## Exercise
For each line of the data below that contains "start", return that line.

==== Raw data ====

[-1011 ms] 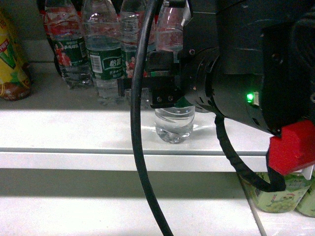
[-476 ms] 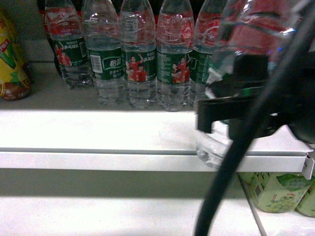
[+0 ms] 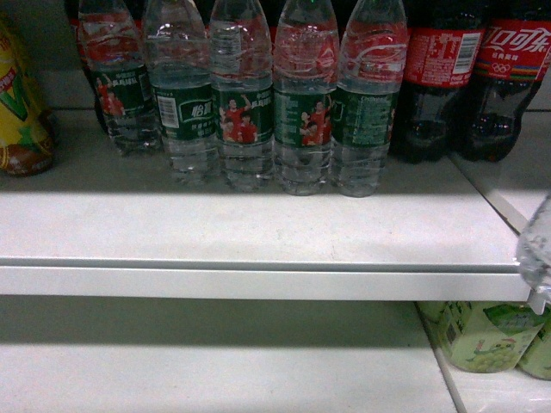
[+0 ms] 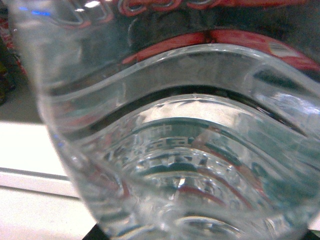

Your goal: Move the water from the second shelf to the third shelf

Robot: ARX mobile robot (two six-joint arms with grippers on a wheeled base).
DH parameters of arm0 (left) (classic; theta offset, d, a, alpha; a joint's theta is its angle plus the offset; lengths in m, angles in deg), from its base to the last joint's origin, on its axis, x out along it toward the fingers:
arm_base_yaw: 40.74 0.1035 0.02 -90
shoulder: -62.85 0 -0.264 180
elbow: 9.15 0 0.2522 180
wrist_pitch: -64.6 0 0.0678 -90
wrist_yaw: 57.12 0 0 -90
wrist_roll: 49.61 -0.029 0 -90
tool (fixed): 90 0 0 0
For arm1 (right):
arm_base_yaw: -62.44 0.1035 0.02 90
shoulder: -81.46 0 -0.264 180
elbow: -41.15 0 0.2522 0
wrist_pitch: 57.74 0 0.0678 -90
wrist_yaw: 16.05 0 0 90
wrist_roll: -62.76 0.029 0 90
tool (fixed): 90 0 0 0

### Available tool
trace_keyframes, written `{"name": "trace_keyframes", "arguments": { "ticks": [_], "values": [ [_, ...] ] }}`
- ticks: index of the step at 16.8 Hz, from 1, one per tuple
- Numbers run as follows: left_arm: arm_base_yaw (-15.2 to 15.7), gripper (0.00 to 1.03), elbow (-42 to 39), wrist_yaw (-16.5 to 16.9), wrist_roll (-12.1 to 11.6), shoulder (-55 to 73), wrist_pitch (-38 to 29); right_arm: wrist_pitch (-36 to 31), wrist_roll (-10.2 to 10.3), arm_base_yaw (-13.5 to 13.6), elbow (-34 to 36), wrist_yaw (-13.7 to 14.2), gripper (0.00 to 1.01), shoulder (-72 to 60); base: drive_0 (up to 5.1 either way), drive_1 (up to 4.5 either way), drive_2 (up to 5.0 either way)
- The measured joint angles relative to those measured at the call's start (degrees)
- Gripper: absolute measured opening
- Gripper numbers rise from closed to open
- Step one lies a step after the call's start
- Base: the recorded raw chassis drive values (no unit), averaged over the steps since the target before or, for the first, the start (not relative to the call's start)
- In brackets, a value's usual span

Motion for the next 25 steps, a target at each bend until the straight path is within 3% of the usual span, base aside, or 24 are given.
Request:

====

## Solution to this exercise
- The measured joint angles relative to those measured at the call's start (degrees)
- Step one lies a step after the call's start
- Base: the recorded raw chassis drive values (no unit), averaged over the steps since the target before or, for the first, the start (not relative to the call's start)

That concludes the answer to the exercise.